* Instructions to follow: Lines below containing the word "document" should be copied out.

Records from a collection
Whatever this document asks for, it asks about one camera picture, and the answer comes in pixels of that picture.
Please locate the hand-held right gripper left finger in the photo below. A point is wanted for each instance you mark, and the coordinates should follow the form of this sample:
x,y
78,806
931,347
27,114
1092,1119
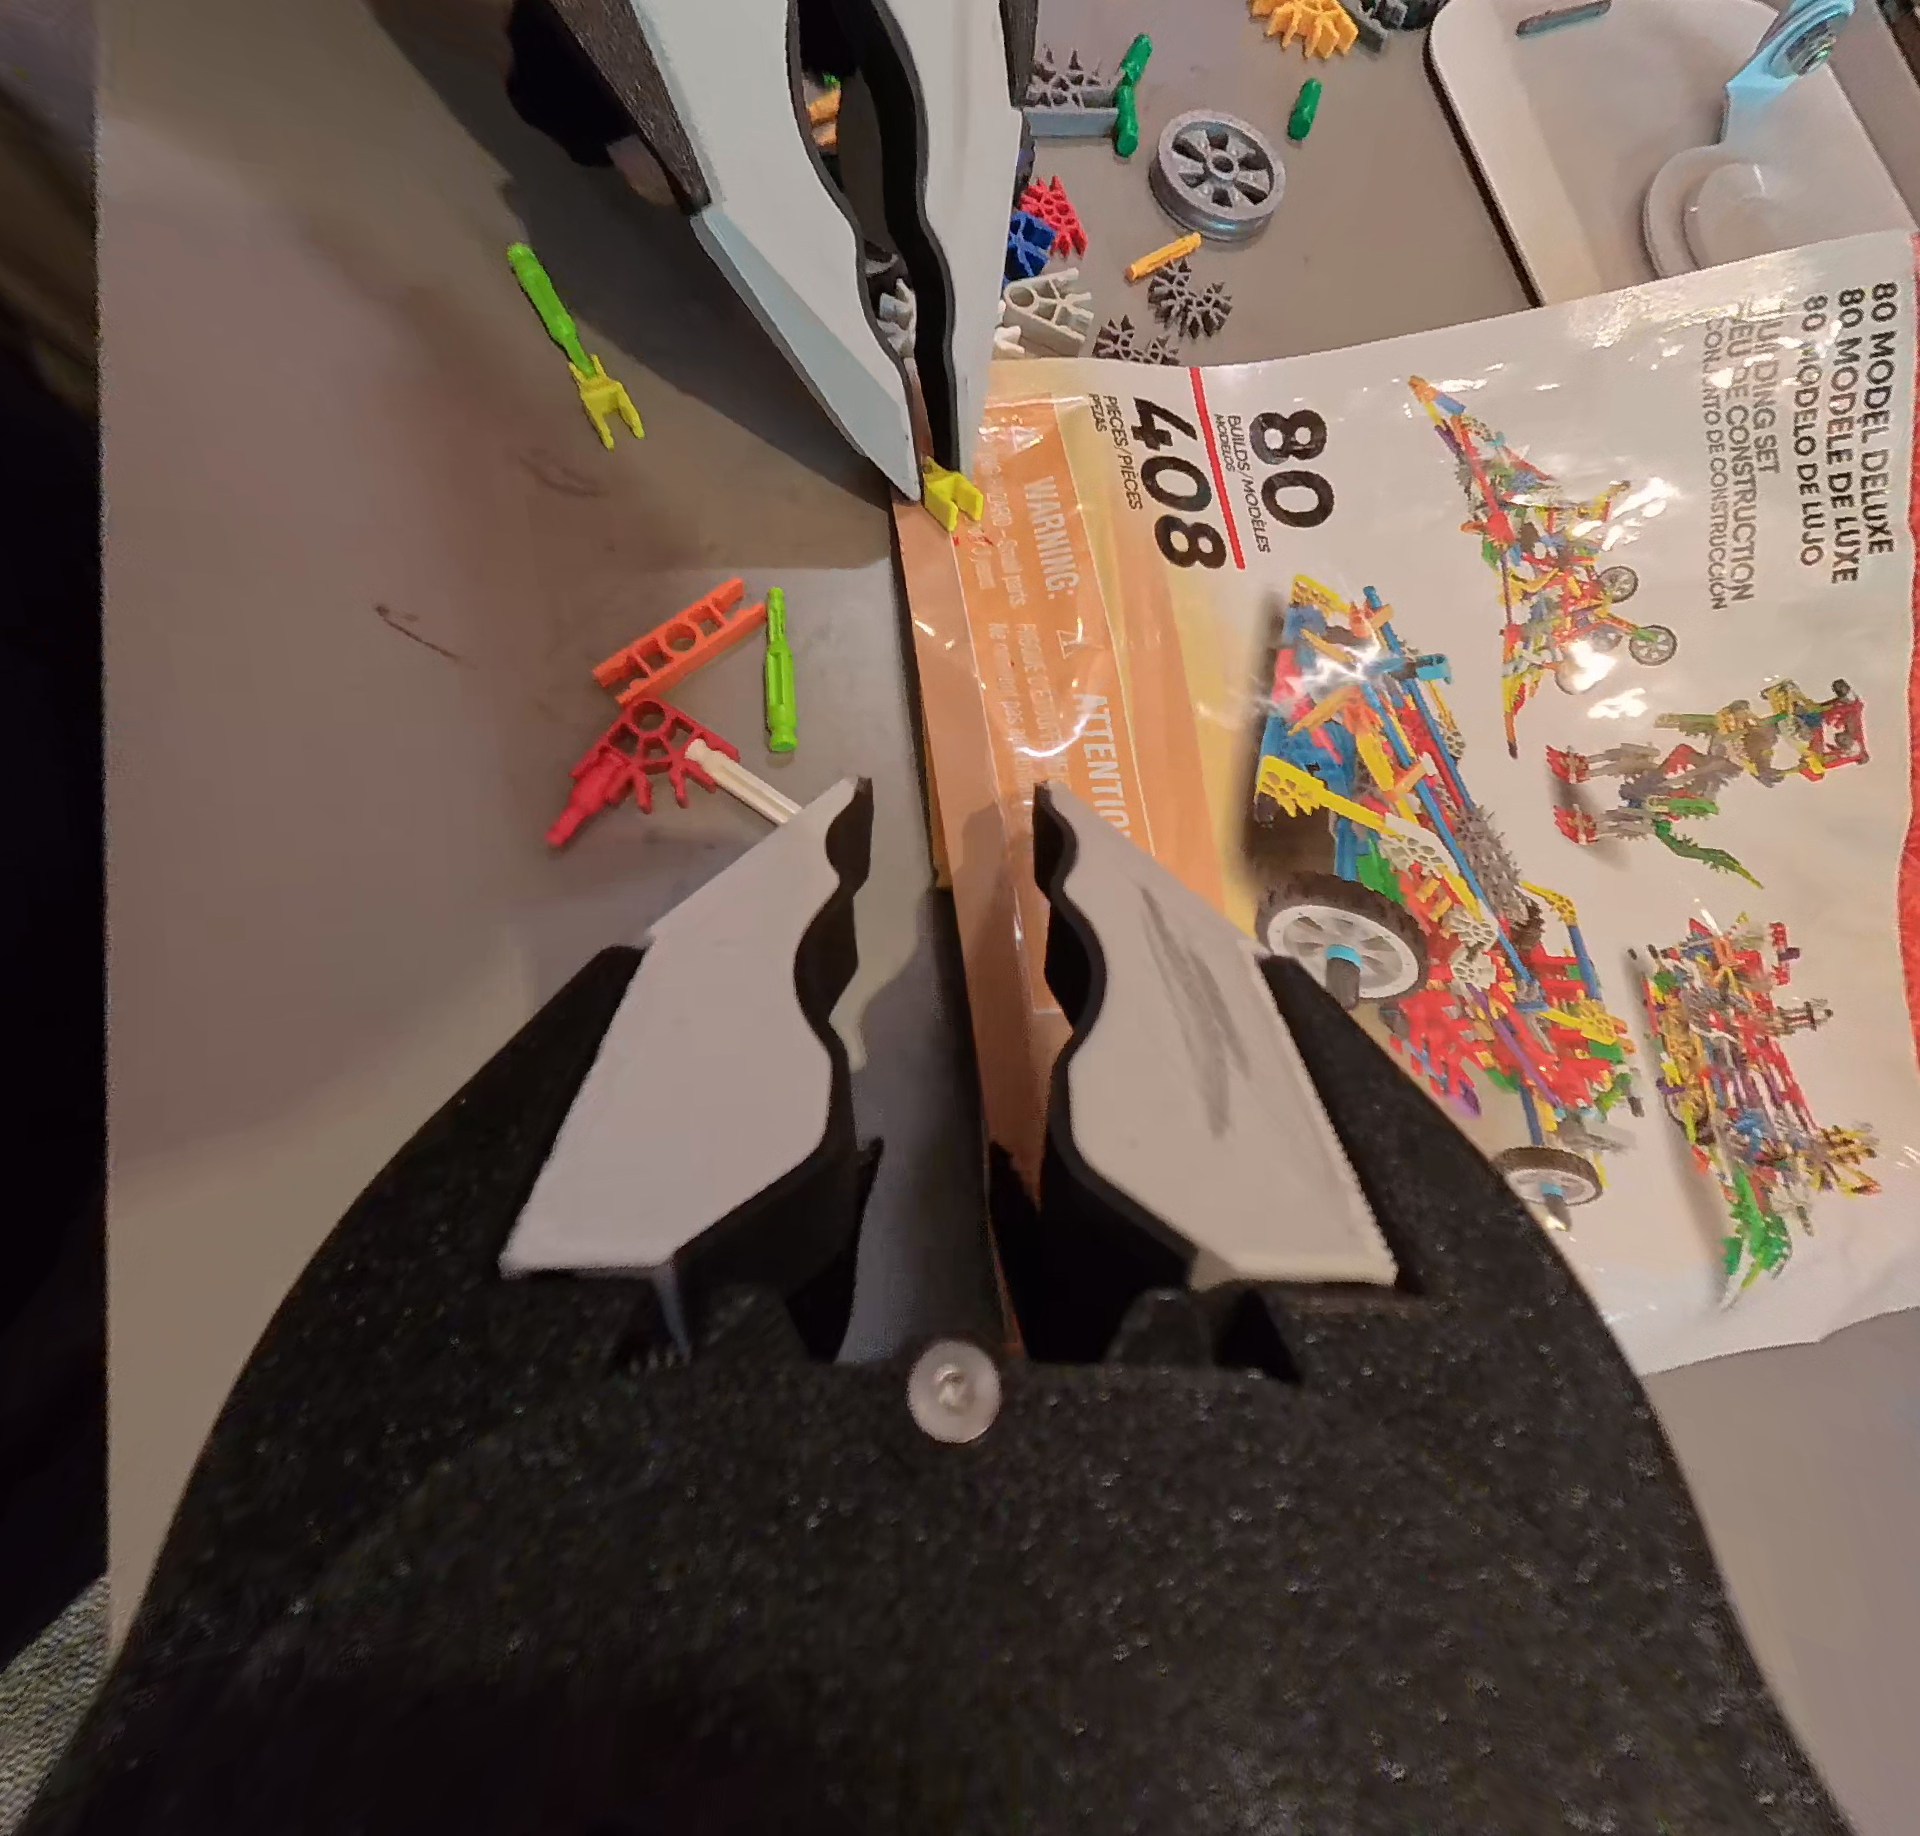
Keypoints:
x,y
690,1102

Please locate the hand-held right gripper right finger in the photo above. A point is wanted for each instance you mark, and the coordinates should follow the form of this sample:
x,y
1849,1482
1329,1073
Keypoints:
x,y
1215,1116

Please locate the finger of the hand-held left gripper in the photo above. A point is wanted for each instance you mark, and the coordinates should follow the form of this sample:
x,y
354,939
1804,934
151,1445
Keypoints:
x,y
967,142
750,186

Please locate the lime green rod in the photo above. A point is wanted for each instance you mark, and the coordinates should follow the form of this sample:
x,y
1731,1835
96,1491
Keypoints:
x,y
778,666
543,298

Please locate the red fan connector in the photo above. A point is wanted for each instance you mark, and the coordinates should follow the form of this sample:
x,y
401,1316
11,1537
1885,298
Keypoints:
x,y
1050,208

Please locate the pale grey toy rod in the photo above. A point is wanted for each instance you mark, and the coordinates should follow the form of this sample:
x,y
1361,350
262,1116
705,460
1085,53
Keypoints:
x,y
1072,122

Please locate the blue snowflake connector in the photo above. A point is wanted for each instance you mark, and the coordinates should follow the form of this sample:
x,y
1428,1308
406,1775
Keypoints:
x,y
1026,238

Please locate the grey fan connector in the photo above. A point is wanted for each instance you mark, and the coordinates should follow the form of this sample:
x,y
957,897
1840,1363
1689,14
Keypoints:
x,y
1072,84

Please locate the green short rod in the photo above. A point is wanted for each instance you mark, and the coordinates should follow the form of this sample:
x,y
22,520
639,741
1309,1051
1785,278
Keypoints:
x,y
1135,59
1125,119
1305,107

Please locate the white snowflake connector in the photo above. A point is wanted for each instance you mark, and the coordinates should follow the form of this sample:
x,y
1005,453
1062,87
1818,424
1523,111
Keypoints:
x,y
896,317

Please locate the white fan connector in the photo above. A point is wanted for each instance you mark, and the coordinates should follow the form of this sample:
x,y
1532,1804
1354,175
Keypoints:
x,y
1050,317

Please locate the yellow toy rod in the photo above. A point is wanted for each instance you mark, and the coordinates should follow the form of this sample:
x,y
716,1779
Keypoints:
x,y
1161,258

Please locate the dark grey snowflake connector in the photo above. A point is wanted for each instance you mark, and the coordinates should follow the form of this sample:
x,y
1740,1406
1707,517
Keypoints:
x,y
1190,298
1131,341

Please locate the grey wheel hub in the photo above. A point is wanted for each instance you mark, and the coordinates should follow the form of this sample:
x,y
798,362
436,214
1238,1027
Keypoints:
x,y
1215,223

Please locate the red connector on white rod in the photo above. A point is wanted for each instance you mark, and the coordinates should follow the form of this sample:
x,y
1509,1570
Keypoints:
x,y
750,787

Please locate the orange clip connector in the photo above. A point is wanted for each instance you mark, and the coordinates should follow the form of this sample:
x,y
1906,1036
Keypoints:
x,y
661,651

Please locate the white document stand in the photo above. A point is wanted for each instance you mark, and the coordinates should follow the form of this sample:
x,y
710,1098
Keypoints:
x,y
1576,111

* Answer box:
Whatever this document asks for, it asks about one camera picture, and the answer comes in pixels of that picture.
Please locate the white document stand in the photo above. A point is wanted for each instance you mark, and the coordinates should follow the form of this sample:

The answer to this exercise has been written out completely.